A manifestação se espalha, gritos para todo o lado, os brigadianos enlouquecidos já não escolhem vítima: os passantes, os que estavam por ali, qualquer um na frente leva bordoada.

“Foi quase”, disse meu pai. Quando um cassetete passou voando à sua frente, decidiu que não dava para ficar ali de bobeira.

Era preciso fugir, sim, mas também era preciso chegar ao trabalho.

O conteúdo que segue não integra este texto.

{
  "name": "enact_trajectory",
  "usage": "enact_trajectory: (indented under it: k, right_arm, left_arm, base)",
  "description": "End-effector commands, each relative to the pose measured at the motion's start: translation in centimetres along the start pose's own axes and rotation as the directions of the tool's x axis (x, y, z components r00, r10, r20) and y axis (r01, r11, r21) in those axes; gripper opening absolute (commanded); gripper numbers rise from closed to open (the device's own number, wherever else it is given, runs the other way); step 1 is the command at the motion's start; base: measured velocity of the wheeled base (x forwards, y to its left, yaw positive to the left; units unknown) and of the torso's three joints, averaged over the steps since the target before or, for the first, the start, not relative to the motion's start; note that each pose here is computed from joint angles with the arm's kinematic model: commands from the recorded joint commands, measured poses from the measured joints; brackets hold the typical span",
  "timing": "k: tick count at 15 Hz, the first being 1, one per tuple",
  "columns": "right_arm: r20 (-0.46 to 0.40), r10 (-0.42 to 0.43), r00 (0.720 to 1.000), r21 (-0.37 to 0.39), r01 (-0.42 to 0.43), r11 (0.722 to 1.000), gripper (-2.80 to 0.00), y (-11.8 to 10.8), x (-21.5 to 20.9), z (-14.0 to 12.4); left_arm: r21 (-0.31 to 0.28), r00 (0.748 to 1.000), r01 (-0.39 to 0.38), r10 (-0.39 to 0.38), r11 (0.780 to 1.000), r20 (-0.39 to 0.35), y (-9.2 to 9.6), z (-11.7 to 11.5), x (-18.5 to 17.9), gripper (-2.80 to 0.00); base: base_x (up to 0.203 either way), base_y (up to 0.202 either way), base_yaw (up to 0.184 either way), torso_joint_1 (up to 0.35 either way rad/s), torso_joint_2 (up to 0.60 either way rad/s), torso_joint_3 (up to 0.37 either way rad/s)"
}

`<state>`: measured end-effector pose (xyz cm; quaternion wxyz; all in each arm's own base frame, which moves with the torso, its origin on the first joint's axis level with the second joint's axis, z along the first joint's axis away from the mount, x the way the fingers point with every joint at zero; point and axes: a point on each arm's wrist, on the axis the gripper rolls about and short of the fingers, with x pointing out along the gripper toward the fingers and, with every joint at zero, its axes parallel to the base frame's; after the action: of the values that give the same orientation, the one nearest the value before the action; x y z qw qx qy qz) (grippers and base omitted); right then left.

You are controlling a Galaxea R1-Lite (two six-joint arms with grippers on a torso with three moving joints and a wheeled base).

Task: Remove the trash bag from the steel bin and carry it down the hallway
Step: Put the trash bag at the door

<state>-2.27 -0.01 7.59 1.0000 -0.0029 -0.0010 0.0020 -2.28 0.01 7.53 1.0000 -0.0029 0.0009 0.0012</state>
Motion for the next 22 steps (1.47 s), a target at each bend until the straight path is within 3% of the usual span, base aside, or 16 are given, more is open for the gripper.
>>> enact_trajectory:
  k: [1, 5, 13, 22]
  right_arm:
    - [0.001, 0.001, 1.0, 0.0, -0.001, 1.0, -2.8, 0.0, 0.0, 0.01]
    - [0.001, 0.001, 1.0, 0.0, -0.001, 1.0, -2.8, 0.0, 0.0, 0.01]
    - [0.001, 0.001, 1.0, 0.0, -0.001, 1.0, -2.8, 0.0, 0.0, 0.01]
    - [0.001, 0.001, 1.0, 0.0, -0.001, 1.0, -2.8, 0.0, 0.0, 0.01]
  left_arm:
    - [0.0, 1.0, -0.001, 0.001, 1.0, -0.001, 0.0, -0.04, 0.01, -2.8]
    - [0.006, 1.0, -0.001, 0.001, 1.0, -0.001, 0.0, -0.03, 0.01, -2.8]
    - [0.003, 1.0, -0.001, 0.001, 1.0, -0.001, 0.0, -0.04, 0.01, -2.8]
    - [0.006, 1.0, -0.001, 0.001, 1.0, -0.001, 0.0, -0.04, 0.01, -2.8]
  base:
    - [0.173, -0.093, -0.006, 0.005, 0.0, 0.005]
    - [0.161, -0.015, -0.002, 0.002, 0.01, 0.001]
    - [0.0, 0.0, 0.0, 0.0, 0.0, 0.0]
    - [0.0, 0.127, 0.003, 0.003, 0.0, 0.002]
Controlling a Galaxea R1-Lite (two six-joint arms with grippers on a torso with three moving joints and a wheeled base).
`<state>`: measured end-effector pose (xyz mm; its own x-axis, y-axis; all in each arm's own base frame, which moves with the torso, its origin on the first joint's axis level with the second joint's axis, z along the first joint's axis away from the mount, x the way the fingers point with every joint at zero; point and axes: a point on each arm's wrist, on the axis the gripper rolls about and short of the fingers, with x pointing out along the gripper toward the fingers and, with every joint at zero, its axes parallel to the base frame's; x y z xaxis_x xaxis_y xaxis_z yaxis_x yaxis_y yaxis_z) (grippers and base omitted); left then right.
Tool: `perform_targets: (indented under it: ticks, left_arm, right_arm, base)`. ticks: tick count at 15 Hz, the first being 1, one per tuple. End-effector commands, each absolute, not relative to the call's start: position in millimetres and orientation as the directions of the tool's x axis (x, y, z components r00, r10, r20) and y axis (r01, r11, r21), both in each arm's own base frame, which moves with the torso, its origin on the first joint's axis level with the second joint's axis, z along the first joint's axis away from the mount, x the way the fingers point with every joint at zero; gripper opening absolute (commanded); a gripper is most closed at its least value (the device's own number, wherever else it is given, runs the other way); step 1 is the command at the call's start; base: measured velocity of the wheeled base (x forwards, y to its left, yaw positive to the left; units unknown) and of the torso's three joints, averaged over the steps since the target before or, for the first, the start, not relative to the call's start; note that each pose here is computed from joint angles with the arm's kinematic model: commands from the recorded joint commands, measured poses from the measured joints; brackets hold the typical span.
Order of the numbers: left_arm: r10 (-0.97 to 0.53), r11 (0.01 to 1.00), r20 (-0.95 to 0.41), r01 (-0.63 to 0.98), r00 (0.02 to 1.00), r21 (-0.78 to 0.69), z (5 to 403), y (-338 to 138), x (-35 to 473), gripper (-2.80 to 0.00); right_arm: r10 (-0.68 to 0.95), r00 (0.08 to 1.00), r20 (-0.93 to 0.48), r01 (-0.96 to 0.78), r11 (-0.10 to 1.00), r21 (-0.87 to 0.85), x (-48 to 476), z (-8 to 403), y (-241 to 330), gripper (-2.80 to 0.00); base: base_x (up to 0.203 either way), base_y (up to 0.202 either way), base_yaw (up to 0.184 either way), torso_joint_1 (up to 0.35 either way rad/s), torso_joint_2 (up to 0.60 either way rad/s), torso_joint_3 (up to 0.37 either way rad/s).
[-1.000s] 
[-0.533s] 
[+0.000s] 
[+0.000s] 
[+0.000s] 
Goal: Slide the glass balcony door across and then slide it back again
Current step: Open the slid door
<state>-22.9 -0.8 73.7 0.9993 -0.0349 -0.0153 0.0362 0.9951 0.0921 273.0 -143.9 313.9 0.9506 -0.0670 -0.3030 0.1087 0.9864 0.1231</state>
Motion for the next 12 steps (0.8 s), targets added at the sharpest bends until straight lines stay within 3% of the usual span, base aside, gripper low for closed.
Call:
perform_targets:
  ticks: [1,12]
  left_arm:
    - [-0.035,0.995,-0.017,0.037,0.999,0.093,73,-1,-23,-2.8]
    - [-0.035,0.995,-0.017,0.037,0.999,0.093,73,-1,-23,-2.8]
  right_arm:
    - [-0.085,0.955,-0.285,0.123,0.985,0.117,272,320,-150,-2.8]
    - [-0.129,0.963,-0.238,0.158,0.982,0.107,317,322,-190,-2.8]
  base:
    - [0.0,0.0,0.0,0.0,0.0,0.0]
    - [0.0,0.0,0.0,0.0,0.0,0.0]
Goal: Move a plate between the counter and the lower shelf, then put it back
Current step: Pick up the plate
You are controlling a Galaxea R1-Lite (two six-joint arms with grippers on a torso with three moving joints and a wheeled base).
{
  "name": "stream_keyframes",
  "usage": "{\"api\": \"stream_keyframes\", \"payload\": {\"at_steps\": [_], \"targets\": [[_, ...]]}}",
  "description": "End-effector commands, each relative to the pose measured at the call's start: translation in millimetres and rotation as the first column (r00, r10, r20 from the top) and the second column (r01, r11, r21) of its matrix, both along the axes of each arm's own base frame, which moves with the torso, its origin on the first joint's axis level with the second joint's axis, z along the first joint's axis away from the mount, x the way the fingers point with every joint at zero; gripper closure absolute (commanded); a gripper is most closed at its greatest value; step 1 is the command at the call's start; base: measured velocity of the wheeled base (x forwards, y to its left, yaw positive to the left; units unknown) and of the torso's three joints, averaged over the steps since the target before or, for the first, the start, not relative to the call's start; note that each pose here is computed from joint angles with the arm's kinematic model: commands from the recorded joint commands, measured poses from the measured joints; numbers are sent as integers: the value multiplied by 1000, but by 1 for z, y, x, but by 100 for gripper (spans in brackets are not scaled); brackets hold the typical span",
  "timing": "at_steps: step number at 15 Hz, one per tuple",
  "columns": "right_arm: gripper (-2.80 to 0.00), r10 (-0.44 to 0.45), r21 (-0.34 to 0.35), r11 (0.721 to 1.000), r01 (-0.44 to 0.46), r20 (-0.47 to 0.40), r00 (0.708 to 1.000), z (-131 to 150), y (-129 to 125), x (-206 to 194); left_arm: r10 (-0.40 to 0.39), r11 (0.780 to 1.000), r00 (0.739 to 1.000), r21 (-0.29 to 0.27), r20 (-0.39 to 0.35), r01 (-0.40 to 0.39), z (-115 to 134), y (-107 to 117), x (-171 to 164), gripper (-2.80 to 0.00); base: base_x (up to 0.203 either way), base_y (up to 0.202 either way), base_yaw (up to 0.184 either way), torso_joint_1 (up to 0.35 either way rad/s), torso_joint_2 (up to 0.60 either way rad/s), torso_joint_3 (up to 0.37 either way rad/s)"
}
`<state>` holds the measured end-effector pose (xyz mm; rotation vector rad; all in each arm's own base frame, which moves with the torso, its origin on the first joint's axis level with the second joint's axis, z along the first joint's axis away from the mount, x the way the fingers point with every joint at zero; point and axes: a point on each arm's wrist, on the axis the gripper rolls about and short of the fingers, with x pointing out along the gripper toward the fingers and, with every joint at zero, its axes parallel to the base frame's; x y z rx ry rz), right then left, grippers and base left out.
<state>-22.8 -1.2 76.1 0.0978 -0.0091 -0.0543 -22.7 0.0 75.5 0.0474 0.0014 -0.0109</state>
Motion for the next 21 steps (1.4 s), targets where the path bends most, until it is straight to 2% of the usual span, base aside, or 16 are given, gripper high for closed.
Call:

Correu para o outro lado, passou em frente ao Chalé da Praça XV, cruzou a linha dos bondes, ainda olhou a velha arcada onde se vendia pastel, caldo de cana, chá de mate, e enveredou pela Marechal Floriano para subir até a Salgado Filho, pensando em dar uma baita volta, quem sabe conseguiria contornar o território da pancadaria.

Atarantado, caiu numa ratoeira.

Um pelotão, um batalhão, um grupo de brigadianos descia a Marechal vindo da Riachuelo. Na própria Salgado Filho, avenida larga onde ainda despontava, na esquina com a Borges, o Mata-borrão, prédio de arquitetura especial onde ficava a sede da companhia telefônica, a soldadesca também fazia barbaridades.

A porrada veio com endereço certo, contou meu pai. “Ia me quebrar as costas”, mas, de algum jeito, conseguiu se abaixar, quebrar o corpo, sair do apertume e enveredar pelo outro lado da Salgado, em direção ao bairro, descer até a Alberto Bins e pegar o bonde salvador.

Foi assim que meu pai, catolicão integrante do Movimento Familiar Cristão, frequentador, com toda a filharada, dos filmes e das perorações da Cruzada do Rosário pela Família (movimento anticomunista liderado pelo gringo padre Peyton), aprendeu e me ensinou o que era o golpe militar naqueles idos de 1964.

Essa foi uma das lembranças que desenterrei de mim mesmo ao longo dos mais de oito quilômetros de uma caminhada em homenagem ao Dia dos Pais, especialmente em memória de meu pai, Joaquim de Lucena, morto há cinco anos.

Caminhar e contar histórias é o que faço: histórias das praças e das ruas, dos parques, dos figurões que a cidade homenageia e dos mais importantes ainda que não são homenageados; histórias de corredores e de corridas, de jornais e jornalistas, de velhos e de sonhos, do que me der na telha (clique no vídeo para acompanhar o percurso e a narração e se inscreva no TUTAMÉIA TV).

Na jornada do dia, fui do cemitério da Consolação ao Mercado da Lapa, passando por lugares de lembranças do meu pai –ruas, parques, praças, shoppings, casas e coisas que até não existem mais nesta cidade que destrói o passado a cada dia em nome do progresso –na real, em nome da especulação imobiliária.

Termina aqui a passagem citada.